**YOUR GOAL**.
All that is wanted is the exact text of the lines below from the one with "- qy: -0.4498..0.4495" through the one with "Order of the", inclusive, minus any pictures.

**SUPPLIED DATA**.

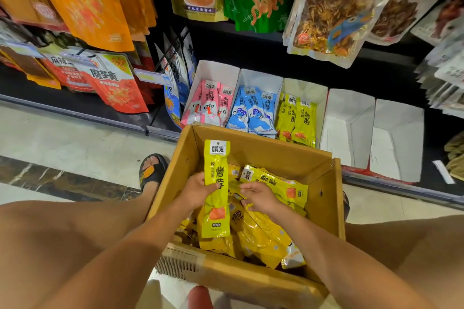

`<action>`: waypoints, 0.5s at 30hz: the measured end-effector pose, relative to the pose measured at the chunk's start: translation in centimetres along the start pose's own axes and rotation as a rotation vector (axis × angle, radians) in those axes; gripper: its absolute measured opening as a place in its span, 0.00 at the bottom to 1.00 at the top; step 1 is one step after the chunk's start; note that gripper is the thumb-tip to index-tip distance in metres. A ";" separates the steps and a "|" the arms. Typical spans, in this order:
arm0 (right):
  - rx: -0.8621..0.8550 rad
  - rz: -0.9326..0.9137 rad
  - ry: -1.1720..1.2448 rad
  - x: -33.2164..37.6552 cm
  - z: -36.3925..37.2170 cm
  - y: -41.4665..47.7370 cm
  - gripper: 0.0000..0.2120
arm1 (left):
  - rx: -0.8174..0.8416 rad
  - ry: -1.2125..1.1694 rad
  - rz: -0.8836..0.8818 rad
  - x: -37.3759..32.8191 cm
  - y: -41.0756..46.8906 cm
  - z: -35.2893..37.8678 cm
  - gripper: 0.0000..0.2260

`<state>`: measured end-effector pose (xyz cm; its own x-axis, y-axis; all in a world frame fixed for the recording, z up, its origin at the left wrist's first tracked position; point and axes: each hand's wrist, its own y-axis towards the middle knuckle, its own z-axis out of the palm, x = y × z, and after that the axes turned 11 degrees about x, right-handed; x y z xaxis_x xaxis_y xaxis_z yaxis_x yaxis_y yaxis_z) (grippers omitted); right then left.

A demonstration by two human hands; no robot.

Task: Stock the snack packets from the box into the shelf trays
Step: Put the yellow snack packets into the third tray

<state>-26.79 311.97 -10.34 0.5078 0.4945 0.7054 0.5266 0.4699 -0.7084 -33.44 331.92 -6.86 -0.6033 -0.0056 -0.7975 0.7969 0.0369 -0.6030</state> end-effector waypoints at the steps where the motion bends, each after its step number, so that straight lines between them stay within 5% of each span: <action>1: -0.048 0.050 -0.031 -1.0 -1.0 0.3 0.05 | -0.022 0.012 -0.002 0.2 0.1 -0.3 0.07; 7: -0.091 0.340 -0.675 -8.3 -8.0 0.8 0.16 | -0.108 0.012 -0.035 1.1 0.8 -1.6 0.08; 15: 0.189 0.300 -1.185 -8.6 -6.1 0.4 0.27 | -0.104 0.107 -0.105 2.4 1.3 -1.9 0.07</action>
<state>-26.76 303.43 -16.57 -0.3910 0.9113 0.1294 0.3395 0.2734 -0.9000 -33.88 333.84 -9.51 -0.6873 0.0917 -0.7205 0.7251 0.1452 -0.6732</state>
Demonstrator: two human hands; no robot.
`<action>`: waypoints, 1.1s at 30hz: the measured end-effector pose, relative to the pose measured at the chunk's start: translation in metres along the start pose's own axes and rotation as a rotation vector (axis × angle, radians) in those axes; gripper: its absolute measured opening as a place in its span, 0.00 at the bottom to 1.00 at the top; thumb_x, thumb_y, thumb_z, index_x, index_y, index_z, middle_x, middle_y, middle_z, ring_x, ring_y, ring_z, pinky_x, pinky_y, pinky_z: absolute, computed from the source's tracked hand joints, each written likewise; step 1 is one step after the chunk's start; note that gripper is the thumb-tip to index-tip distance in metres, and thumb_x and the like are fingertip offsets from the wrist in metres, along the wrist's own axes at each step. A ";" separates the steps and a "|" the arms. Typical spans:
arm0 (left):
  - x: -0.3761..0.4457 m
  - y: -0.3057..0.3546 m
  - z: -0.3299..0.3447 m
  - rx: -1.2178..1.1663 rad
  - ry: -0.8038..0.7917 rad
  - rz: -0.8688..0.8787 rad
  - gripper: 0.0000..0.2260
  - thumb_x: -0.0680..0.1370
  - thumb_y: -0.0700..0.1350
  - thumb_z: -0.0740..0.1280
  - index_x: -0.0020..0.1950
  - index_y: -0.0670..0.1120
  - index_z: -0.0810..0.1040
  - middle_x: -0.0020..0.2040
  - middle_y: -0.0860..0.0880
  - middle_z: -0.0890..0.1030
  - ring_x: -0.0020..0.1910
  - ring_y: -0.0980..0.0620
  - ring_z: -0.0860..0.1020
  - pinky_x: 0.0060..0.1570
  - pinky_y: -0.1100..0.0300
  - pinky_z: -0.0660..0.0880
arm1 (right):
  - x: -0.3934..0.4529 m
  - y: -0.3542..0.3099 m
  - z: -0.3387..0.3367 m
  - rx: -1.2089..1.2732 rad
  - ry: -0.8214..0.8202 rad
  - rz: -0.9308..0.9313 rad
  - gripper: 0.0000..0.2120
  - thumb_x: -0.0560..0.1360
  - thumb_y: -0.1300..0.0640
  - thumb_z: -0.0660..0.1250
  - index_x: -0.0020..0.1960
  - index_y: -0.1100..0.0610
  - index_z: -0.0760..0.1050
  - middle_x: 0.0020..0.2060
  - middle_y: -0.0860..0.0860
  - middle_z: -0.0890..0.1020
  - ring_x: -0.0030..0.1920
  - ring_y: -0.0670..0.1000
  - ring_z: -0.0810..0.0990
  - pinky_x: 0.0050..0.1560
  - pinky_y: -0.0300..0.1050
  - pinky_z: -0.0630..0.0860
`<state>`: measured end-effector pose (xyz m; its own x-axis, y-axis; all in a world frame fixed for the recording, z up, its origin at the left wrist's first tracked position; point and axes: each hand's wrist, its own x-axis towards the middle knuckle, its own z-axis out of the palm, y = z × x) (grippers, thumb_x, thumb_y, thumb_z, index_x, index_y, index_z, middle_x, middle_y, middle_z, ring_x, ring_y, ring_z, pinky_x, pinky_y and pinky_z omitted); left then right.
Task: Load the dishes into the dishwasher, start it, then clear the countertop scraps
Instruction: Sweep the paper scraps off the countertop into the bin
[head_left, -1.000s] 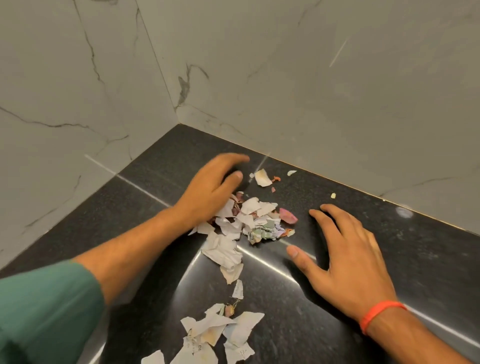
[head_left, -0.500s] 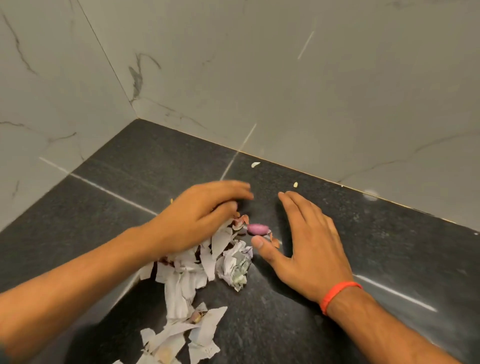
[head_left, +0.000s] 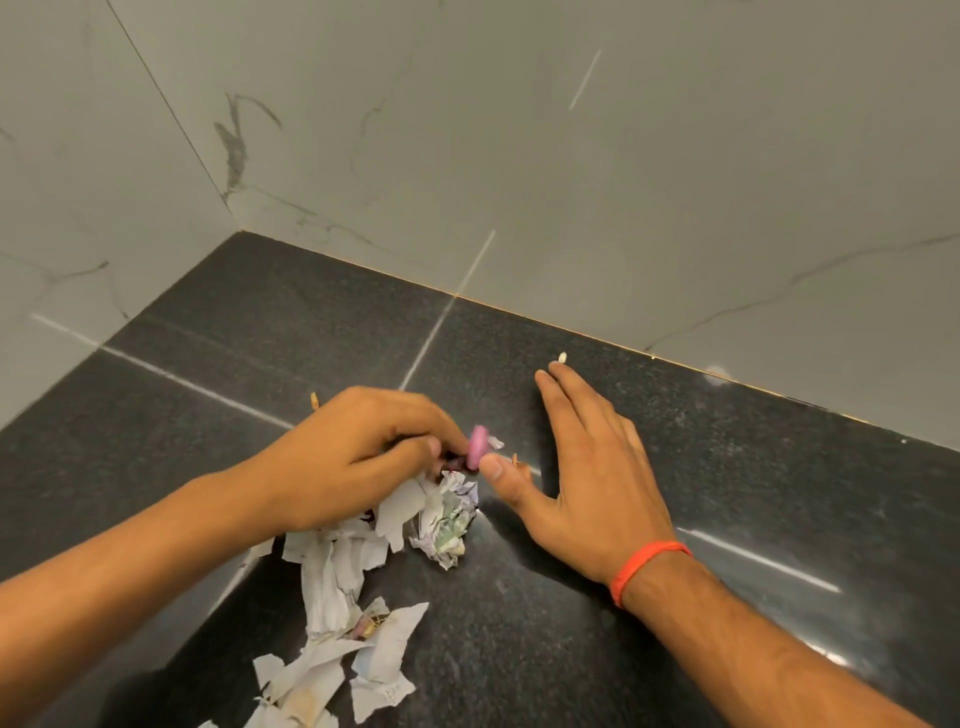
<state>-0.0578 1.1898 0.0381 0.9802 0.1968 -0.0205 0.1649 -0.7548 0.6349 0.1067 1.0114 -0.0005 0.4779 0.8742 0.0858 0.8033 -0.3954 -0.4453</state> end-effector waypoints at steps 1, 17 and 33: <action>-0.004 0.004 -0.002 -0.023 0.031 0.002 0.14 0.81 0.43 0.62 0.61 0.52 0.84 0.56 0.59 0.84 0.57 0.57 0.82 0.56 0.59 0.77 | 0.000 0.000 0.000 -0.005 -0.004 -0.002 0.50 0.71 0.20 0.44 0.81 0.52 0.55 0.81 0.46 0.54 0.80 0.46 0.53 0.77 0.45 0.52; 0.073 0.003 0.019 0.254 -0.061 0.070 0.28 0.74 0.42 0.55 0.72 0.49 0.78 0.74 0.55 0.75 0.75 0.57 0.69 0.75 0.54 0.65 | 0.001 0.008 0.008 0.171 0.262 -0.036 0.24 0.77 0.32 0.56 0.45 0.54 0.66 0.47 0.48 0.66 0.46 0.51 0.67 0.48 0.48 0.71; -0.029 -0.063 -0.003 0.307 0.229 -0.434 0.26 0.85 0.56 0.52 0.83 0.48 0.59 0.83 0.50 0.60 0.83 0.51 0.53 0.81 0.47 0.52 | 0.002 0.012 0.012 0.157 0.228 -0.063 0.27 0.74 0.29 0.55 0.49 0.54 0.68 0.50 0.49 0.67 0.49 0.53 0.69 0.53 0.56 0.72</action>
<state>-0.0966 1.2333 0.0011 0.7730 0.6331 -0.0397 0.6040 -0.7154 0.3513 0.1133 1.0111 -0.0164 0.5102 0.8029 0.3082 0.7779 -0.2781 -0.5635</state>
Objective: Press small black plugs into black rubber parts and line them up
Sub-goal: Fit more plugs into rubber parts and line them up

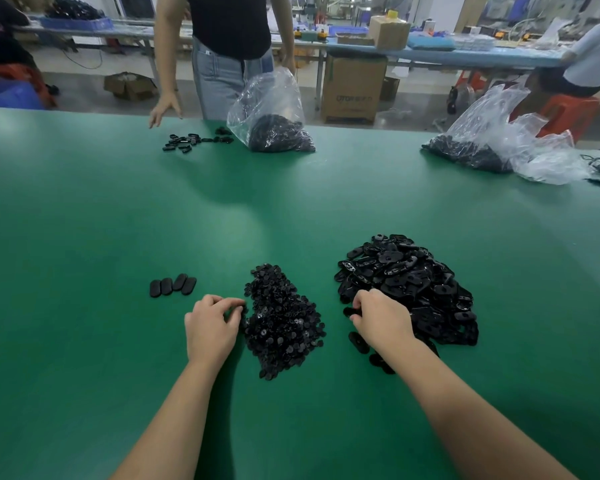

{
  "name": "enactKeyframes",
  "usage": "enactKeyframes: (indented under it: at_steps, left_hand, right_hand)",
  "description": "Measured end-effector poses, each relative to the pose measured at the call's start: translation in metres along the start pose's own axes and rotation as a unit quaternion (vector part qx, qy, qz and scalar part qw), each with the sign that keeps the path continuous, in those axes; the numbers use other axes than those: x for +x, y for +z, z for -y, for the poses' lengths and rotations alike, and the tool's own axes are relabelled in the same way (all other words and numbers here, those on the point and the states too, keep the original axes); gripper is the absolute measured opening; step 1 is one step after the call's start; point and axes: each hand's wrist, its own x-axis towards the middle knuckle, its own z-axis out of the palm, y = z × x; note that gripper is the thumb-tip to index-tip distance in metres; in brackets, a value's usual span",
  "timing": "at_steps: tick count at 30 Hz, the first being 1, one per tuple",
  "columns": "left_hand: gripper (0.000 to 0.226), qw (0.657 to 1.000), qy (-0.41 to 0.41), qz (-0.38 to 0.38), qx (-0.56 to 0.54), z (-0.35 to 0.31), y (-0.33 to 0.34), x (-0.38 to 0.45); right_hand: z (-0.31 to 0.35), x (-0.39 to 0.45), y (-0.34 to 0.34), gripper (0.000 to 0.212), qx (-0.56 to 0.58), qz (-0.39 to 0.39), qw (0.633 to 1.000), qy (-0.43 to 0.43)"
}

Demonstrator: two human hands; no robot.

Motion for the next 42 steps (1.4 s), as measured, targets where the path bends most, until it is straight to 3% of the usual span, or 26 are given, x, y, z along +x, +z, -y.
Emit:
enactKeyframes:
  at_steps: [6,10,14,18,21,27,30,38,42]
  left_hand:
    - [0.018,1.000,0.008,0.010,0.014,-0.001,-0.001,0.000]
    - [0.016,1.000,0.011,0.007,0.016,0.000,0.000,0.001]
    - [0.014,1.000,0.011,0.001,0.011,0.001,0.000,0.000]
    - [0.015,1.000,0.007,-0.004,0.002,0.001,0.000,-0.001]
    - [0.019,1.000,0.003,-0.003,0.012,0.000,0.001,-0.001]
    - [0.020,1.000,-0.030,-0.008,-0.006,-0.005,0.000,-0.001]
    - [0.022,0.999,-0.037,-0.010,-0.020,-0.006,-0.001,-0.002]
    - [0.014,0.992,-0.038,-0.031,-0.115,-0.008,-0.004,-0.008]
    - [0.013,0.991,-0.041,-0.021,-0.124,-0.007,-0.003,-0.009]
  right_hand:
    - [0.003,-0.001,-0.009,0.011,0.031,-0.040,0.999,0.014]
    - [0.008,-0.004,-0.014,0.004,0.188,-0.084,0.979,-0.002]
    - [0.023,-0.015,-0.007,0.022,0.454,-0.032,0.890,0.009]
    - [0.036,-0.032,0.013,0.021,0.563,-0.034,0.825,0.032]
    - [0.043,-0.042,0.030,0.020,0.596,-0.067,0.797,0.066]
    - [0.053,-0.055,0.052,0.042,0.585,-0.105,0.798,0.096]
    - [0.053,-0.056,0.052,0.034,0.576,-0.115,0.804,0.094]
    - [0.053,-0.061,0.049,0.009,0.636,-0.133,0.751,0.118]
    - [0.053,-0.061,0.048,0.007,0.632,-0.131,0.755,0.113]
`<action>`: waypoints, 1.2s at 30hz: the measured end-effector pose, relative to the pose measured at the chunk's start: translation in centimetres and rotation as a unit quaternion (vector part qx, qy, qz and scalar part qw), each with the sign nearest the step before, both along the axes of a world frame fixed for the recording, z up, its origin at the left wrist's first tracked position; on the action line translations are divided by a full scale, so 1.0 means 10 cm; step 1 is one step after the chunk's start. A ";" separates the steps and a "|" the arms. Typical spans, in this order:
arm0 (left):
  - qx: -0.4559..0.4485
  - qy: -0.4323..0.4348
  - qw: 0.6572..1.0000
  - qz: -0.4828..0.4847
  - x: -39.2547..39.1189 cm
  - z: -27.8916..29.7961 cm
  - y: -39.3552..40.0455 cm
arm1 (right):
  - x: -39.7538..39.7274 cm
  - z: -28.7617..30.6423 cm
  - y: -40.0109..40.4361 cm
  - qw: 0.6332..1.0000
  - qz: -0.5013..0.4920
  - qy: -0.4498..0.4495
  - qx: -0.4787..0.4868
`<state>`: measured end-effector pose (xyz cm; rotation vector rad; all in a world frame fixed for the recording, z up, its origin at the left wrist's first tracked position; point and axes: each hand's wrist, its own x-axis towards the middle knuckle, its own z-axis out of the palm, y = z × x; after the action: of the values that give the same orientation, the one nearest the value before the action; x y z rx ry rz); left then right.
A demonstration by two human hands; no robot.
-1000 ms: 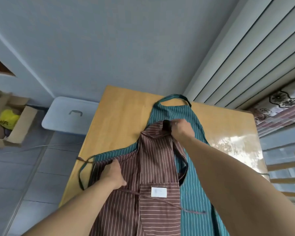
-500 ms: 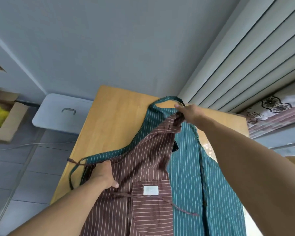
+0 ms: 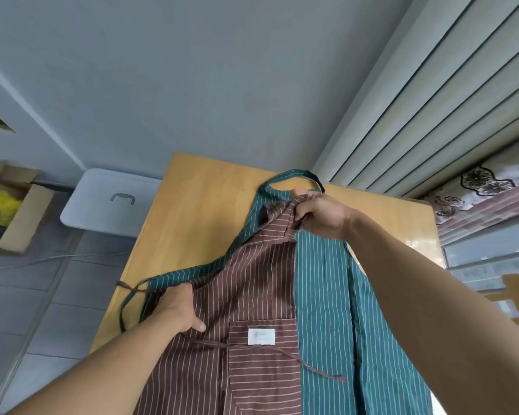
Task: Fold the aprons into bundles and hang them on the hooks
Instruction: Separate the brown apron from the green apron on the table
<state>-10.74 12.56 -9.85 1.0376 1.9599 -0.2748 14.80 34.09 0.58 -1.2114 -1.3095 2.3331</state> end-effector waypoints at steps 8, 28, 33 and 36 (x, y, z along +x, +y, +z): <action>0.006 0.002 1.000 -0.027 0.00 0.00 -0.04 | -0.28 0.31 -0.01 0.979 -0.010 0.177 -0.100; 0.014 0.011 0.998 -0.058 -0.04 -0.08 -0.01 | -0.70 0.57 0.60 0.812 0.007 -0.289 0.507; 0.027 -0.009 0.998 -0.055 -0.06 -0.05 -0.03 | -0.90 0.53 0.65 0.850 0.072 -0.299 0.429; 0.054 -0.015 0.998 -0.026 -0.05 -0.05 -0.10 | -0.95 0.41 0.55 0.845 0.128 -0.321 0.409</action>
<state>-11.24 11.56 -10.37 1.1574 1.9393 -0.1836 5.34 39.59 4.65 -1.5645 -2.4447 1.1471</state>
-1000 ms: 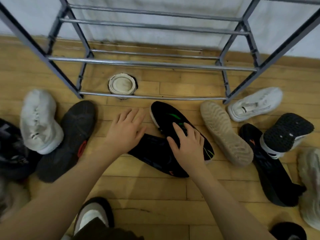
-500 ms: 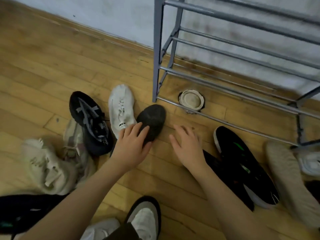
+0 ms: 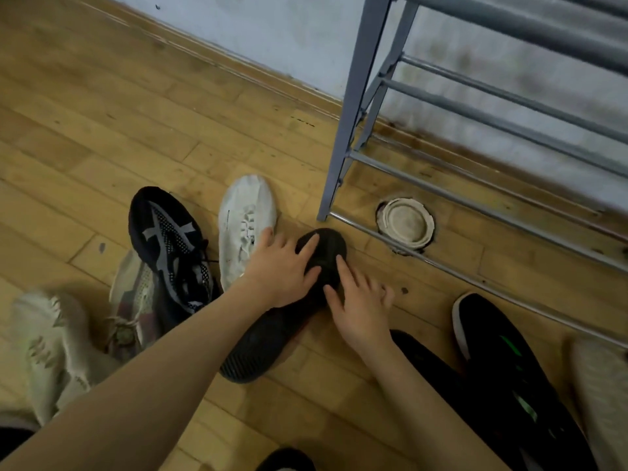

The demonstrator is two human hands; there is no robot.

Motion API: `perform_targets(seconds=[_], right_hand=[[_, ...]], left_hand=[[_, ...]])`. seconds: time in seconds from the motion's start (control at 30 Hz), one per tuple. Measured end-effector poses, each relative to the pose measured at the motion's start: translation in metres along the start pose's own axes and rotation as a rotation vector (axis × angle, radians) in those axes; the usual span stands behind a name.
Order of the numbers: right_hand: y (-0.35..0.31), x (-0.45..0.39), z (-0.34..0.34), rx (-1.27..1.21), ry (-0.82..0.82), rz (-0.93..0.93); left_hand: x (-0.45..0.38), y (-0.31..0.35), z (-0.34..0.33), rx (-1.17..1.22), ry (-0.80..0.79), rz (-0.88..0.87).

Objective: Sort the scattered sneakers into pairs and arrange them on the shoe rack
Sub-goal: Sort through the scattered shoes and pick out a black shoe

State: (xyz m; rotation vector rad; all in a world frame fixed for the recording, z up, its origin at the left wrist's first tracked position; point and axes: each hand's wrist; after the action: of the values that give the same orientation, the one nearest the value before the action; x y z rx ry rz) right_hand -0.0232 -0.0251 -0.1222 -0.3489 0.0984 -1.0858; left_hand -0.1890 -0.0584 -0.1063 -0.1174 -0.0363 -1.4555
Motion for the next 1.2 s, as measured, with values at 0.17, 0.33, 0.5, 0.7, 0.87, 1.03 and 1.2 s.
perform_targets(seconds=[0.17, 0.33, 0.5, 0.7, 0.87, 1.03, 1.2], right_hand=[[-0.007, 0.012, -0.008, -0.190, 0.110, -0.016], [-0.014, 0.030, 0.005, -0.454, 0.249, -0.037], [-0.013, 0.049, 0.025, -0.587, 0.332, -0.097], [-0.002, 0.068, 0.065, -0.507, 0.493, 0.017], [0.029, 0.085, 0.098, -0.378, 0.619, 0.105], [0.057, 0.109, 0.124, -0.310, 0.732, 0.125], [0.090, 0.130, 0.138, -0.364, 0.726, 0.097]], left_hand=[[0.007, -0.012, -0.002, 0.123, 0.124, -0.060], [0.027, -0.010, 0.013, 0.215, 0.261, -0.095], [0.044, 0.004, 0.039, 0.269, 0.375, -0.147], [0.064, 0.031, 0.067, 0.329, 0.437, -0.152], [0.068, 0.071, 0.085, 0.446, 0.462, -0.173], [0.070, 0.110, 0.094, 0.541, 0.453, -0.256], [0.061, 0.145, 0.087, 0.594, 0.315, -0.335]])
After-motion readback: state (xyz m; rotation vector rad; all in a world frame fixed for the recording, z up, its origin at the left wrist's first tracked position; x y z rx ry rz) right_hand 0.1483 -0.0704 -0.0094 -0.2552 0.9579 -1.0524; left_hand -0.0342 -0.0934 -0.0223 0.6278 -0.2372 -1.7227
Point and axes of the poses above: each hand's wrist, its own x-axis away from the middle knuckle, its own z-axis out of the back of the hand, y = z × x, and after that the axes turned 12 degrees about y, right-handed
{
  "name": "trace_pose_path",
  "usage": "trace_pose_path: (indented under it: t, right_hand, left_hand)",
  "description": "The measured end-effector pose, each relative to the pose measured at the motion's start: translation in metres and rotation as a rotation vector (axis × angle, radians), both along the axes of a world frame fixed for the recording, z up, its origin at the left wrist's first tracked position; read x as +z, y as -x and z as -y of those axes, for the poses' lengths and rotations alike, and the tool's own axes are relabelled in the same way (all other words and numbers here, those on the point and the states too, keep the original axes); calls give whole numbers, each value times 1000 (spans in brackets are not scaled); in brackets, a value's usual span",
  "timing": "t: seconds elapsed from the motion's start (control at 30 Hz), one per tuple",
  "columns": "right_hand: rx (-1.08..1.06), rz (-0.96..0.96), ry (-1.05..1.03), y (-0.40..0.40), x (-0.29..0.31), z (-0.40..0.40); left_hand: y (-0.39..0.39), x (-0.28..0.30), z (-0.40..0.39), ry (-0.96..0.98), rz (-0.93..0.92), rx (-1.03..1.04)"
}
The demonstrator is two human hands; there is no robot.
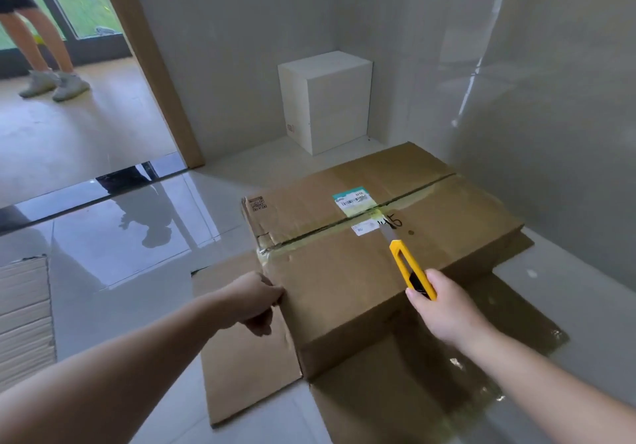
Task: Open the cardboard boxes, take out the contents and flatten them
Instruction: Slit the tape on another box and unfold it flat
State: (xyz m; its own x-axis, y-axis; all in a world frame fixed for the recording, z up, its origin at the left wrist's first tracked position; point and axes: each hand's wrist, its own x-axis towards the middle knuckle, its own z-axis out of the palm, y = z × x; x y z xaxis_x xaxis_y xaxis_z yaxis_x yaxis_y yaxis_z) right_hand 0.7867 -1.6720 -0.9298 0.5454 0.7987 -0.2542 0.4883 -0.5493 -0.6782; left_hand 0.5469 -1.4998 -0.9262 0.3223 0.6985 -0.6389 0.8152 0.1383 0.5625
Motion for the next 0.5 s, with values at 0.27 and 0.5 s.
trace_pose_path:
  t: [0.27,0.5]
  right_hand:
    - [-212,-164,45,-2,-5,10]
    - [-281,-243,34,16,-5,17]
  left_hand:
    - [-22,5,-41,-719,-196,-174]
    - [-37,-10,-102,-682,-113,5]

**RESULT BELOW**.
  - qy: -0.4498..0.4495
  - qx: -0.4787..0.4868
`<state>`: measured end-effector pose (xyz cm; rotation vector rad; all in a world frame fixed for the recording, z up, its origin at the left wrist's first tracked position; point and axes: each hand's wrist, its own x-axis towards the middle knuckle, its own z-axis out of the palm, y = z × x; after the action: of the values that give the same orientation, the one nearest the value before the action; x y z rx ry rz); left then right.
A demonstration by two human hands; no robot.
-1000 ms: 
-500 ms: 
+0 ms: 
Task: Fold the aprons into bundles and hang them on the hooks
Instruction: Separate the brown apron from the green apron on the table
<state>-10.74 12.56 -9.85 1.0376 1.9599 -0.2748 14.80 34.09 0.58 -1.2114 -1.3095 2.3331</state> end-effector waypoints at steps 8, 28, 33 and 36 (x, y, z along +x, +y, +z): <action>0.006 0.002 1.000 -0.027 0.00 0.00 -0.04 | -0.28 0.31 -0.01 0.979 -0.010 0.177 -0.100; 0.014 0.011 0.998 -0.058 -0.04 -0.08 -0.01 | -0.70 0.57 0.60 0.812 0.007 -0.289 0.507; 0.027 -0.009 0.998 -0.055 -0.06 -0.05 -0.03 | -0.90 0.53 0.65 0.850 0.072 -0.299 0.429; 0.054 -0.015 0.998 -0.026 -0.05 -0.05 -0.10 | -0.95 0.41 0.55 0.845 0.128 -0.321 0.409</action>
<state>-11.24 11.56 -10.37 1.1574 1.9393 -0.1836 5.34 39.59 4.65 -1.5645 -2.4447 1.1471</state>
-1000 ms: 
-500 ms: 
+0 ms: 

The demonstrator is two human hands; there is no robot.

Motion API: `perform_targets(seconds=[_], right_hand=[[_, ...]], left_hand=[[_, ...]])`. seconds: time in seconds from the motion's start (control at 30 Hz), one per tuple. Measured end-effector poses, each relative to the pose measured at the motion's start: translation in metres along the start pose's own axes and rotation as a rotation vector (axis × angle, radians) in those axes; the usual span stands behind a name.
Order of the numbers: right_hand: y (-0.35..0.31), x (-0.45..0.39), z (-0.34..0.34), rx (-1.27..1.21), ry (-0.82..0.82), rz (-0.93..0.93); left_hand: x (-0.45..0.38), y (-0.31..0.35), z (-0.34..0.33), rx (-1.17..1.22), ry (-0.80..0.79), rz (-0.88..0.87).

No other output is expected for this exercise.